The film follows the frenetic final weeks of his increasingly doomed mayoral campaign. Weiner is, despite everything we know about him, endearingly honest. Yet equally, it seems, lacking in self-knowledge. It updates us on the background at the start with excellent use of news footage showing the sensational headines and amused and appalled reactions to his texting incident. Weiner himself is wiry, verbose, driven and shamelessly willing to use any means to further his campaign: his elderly mother joins his bank of phone canvassers. He wields a flag enthusiastically for any bandwagon, no matter whether it’s Gay Pride or an Ecuador or Colombia national day parade. But the biggest weapon in his arsenal is his well-connected, politically savvy wife Huma Abedin, formerly Hillary Clinton’s closest aide and deputy chief-of-staff, who quietly comes across in the film as a far more competent and electable candidate than her husband could ever be.

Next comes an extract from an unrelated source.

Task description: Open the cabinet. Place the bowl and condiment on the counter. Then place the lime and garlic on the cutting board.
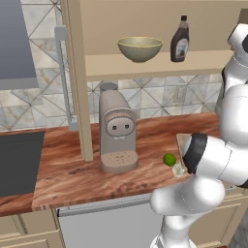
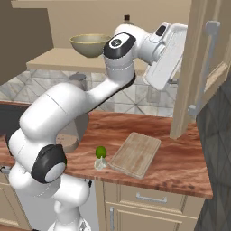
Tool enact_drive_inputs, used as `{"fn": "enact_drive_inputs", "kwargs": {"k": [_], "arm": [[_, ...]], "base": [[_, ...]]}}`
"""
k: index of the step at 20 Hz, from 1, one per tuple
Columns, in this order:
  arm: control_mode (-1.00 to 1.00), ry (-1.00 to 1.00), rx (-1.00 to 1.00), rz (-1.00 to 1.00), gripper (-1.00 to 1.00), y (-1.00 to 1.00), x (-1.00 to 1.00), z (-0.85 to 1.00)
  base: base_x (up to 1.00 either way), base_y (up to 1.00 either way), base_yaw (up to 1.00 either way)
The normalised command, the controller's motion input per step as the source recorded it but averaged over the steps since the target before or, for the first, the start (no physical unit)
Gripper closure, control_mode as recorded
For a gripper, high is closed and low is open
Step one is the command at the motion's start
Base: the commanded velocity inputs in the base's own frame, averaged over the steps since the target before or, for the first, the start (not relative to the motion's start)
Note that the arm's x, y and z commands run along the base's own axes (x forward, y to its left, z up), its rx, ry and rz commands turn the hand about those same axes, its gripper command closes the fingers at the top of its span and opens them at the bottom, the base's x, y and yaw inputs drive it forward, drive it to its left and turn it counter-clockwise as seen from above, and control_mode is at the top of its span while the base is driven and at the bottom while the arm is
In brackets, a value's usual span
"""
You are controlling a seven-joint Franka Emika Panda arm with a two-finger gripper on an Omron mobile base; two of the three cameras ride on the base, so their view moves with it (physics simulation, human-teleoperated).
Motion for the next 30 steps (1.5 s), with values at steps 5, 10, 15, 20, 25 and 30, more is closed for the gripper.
{"fn": "enact_drive_inputs", "kwargs": {"k": [5,10,15,20,25,30], "arm": [[-1.0,0.0,0.03,0.01,-1.0,-0.58,-0.2,0.0],[-1.0,0.0,0.01,0.11,-1.0,-0.45,-0.01,-0.05],[-1.0,0.0,0.0,0.15,-1.0,-0.43,0.0,-0.16],[-1.0,0.0,0.0,0.16,-1.0,-0.46,0.0,-0.19],[-1.0,0.0,0.0,0.15,-1.0,-0.35,0.0,-0.12],[-1.0,0.0,0.0,0.05,-1.0,-0.01,-0.02,-0.03]], "base": [[0.0,0.0,0.0],[0.0,0.0,0.0],[0.0,0.0,0.0],[0.0,0.0,0.0],[0.0,0.0,0.0],[0.0,0.0,0.0]]}}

But scandal is never far away from Weiner and the film takes a new turn when new revelations break catastrophically midway in his mayoral campaign of even more sexually explicit texts to a publicity-seeking stripper in Las Vegas. It results in one of the funniest scenes where he has to dodge through a McDonald’s to get to his office to avoid being confronted by her and a TV crew. Huma publicly stands by him despite the indignity. But her body language is a picture and if looks could kill… Weiner has a blind spot, as he calls it, or a sexual addiction. Whatever it is, it manifests as – he eventually describes it – “an unlimited ability to fuck up”. He’s irrepressible, hyperactive, overarticulate and even funny at times, but what his motives are beyond his need for attention are not clear. As stated by him, they’re very socially conscious and popular in that respect – and it seems to be difficult for him to have nornal relationships, with people or the media. Why does Huma stay with him? Is it love or ambition? It’s a mystery.
As we know, Bill de Blasio won the election in 2014: Weiner’s share of the poll was – inevitably – disastrous. “Why did you let me film this?” Kriegman asks him from behind his camera at the end, as Weiner is at his nadir, and that’s the question you can’t help asking. The other being why is he letting it be shown? It’s like The Thick of It, but this is real. This brilliant, fast-moving, totally entertaining documentary’s huge achievement is to take a minor American political figure and make his life totally involving and thought-provoking to audiences outside America, and on the way create sympathy for a complex individual, make him more than a bizarre figure of fun, and give an insight into the political machine. Weiner doesn’t want to see it, but everyone else should.
Wiener premiered at Sundance London and is released on 8 July 2016 in the UK.